By examining a `dotPlot` for this personality color, make an argument why either the `mean` or `median` would be the better description of the center of the data.

### Our first function

• Using the previous example as a guide, create a function called `Range` (Note the capial 'R') that calculates the range of a variable by filling in the blanks below:

``````____ <- function (____, ____) {
values <- range(____, data = ____)
diff(___)
}
``````
• Use a `dotPlot` or `histogram` to find the personality color with the largest difference between the `max` and `min` values. Then use the `Range` function you created to calculate its range.

### Quartiles (Q1 & Q3)

• The median of our data is the value that splits our data in half.

– Half of our data is smaller than the median, half is larger.

• Q1 and Q3 are similar.

– 25% of our data is smaller than Q1, 75% are larger.

• Fill in the blanks to compute the value of Q1 for your predominant color.

``````quantile(~____, data = ____, p = 0.25)
``````
• Use a similar line of code to calculate Q3, which is the value that's larger than 75% of our data.

### The Inter-Quartile-Range (IQR)

• Make a `dotPlot` of your predominant color's scores.

• Visually (Don't worry about being super-precise):

– Cut the distribution into quarters so the number of data points is equal for each piece. (Each piece should contain 25% of the data.)

Write down the numbers that split the data up into these 4 pieces.

How long is the interval of the middle two pieces?

– This length is the IQR.

### Calculating the IQR

• The `IQR` is another way to describe spread.

– It describes how wide or narrow the middle 50% of our data are.

• Just like we used the `min` and `max` to compute the `range`, we can also use the 1st and 3rd quartiles to compute the IQR.

• Use the values of Q1 and Q3 you calculated previously and find the IQR by hand.

Then use the `iqr()` function to calculate it for you.

• Which personality color score has the widest spread according to the IQR? Which is narrowest?

### Boxplots

• By using the medians, quartiles, and min/max, we can construct a new single variable plot called the box and whisker plot, often shortened to just boxplot.
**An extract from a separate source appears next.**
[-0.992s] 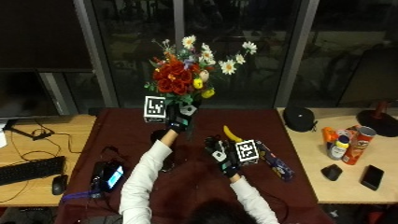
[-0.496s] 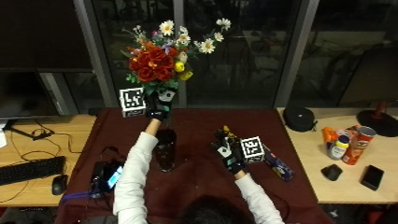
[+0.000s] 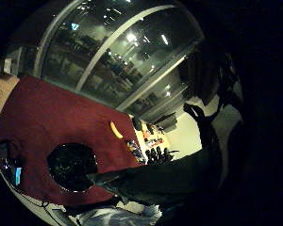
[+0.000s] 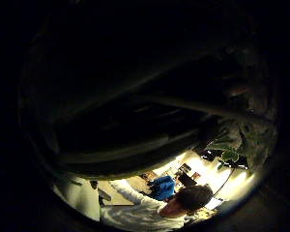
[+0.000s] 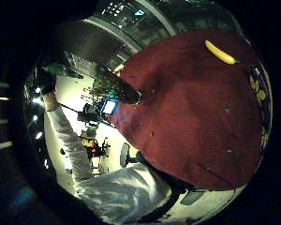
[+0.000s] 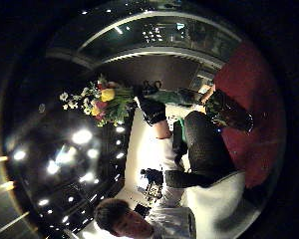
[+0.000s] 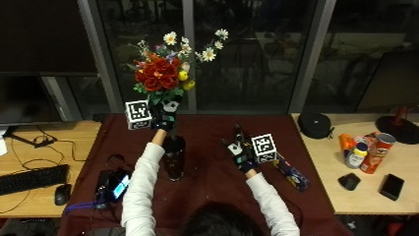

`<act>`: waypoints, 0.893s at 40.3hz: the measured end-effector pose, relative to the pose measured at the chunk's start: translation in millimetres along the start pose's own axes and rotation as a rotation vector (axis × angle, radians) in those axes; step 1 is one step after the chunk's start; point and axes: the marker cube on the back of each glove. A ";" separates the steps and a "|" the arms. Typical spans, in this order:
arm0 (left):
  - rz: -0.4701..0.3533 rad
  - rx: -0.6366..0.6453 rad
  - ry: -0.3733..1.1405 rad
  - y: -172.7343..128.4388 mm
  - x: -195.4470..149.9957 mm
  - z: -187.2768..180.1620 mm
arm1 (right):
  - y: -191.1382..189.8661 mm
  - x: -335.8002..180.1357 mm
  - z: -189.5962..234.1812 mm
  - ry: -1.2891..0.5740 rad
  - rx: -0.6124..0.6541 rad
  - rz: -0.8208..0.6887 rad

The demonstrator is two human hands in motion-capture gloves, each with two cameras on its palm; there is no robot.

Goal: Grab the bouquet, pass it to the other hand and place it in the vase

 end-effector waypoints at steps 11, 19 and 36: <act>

• By showing someone a `dotPlot`, how would you teach them to make a boxplot? Write out your explanation in a series of steps for the person to use.

Use the steps you write to create a sketch of a boxplot for your predominant color's scores in your journal.

Then use the `bwplot` function to create a boxplot using `R`.

### Our favorite summaries

• In the past two labs, we've learned how to calculate numerous numerical summaries.

– Computing lots of different summaries can be tedious.

• Fill in the blanks below to compute some of our favorite summaries for your predominant color all at once.

``````favstats(~____, data=colors)
``````

• Create a function called `myIQR` that uses the only `quantile` function to compute the middle 30% of the data.